Asiento en silencio. Es todo lo que puedo hacer.
Cuando él se va, Astrid se queda. Cierra la puerta suavemente y se recuesta contra ella con los brazos cruzados.
—¿Hay algo más que deba saber?
No le sostengo la mirada.
—En este mundo... solo eso debe preocuparte. Lo prometo.
Ella alza una ceja, acercándose.
—Somos una, Sienna. Soy tus oídos, tu dolor, tu corazón. Si te está quemando por dentro, me lo dices. Para eso estamos. Para soportar estas cargas juntas. ¿Me contarías si pasara algo más?
Sus palabras son un susurro de ternura rabiosa.
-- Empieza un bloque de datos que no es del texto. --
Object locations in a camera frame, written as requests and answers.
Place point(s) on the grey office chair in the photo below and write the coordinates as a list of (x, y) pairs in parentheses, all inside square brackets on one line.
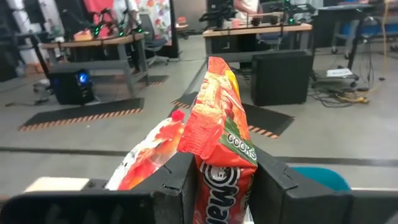
[(152, 37)]

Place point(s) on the black background robot arm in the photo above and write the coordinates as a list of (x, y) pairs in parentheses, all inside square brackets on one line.
[(217, 14)]

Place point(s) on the black computer tower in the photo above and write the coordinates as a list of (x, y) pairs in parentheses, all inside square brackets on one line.
[(71, 88)]

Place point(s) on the orange chicken noodle pack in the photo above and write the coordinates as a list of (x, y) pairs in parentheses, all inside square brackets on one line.
[(146, 155), (217, 124)]

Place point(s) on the floral patterned board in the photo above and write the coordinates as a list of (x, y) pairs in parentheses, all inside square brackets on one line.
[(155, 18)]

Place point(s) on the wooden top workbench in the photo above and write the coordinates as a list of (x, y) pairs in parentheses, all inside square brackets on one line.
[(258, 30), (93, 43)]

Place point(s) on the person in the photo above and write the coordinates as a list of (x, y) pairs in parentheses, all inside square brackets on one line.
[(127, 12), (245, 7), (96, 9)]

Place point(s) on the small orange box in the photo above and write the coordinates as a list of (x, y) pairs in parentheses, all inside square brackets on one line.
[(83, 35)]

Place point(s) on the black hazard-striped floor mat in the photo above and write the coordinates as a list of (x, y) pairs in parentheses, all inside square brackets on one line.
[(93, 112), (267, 119)]

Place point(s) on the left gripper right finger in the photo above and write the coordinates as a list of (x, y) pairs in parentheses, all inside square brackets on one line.
[(295, 205)]

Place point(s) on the teal plastic bin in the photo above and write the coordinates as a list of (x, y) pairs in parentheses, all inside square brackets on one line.
[(323, 179)]

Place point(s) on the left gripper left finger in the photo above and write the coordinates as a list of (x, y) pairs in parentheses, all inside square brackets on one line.
[(93, 208)]

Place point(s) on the black cabinet box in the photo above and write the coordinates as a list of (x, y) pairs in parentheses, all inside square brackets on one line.
[(280, 77)]
La abrazo. No respondo con palabras. Solo asiento, porque si hablo... se rompería todo.
Primera luna.
Mi escuadrón está formado. Cinco capitanes alineados frente a mí, la estrategia clara en la mesa improvisada de piedra. Esta semana es de reconocimiento hacia la frontera Agua. Reportes hablan de nimbaris en los bosques y aldeas de Agua saqueando pueblos pequeños de Tierra. Lo que sea que está gestándose huele a guerra encubierta.
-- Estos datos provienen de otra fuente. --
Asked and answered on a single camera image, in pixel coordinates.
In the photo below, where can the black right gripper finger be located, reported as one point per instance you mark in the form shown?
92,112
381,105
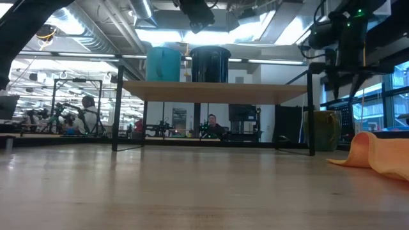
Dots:
355,83
335,84

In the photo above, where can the olive green mug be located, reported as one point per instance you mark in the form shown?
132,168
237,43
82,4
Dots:
326,131

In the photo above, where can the black enamel mug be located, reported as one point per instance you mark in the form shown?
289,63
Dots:
210,64

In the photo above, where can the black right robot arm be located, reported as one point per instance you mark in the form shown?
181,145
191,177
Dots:
322,35

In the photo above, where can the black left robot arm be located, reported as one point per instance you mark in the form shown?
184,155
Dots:
19,32

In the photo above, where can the wooden shelf with black legs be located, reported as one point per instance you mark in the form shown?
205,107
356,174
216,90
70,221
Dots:
217,92

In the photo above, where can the black cabinet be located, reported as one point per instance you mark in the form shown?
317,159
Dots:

—Dejamos a nuestros diez entrenando —anuncia Kael, mi segundo al mando—. Hoy vamos solo nosotros seis. Mejor si no levantamos sospechas.
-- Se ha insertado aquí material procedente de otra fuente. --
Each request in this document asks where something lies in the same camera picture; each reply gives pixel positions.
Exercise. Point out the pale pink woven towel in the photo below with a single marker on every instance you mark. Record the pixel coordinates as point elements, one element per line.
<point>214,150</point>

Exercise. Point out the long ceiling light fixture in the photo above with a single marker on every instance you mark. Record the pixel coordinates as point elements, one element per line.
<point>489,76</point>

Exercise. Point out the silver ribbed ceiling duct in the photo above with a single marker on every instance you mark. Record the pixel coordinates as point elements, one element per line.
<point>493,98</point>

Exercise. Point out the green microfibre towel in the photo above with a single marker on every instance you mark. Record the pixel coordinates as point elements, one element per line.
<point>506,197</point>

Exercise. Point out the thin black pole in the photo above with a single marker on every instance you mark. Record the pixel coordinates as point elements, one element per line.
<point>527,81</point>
Vamos a caballo, el bosque huele a savia, humedad y advertencias. En el primer día todo es calma. Demasiado.
—¿Y si esto no es solo saqueo? —pregunta Liora, su cabello rojo flameando bajo el casco—. ¿Y si la Corte Agua está armando una ofensiva silenciosa?
—O están empujando criaturas hacia nuestras tierras para distraernos —responde Eron, siempre con su voz de acero.
—¿Y si es ambos? —interviene Dairon, con su tono suave pero cargado de lógica—. Nimbaris sueltos, aldeas en ruinas, criaturas migrando… Me huele a manipulación mágica.
Cabalgamos en silencio por un rato. Yo los observo. Ellos me siguen sin dudar, pero sus ojos están alerta. Saben que el mundo está cambiando. Que esta paz no es más que el eco antes del estallido.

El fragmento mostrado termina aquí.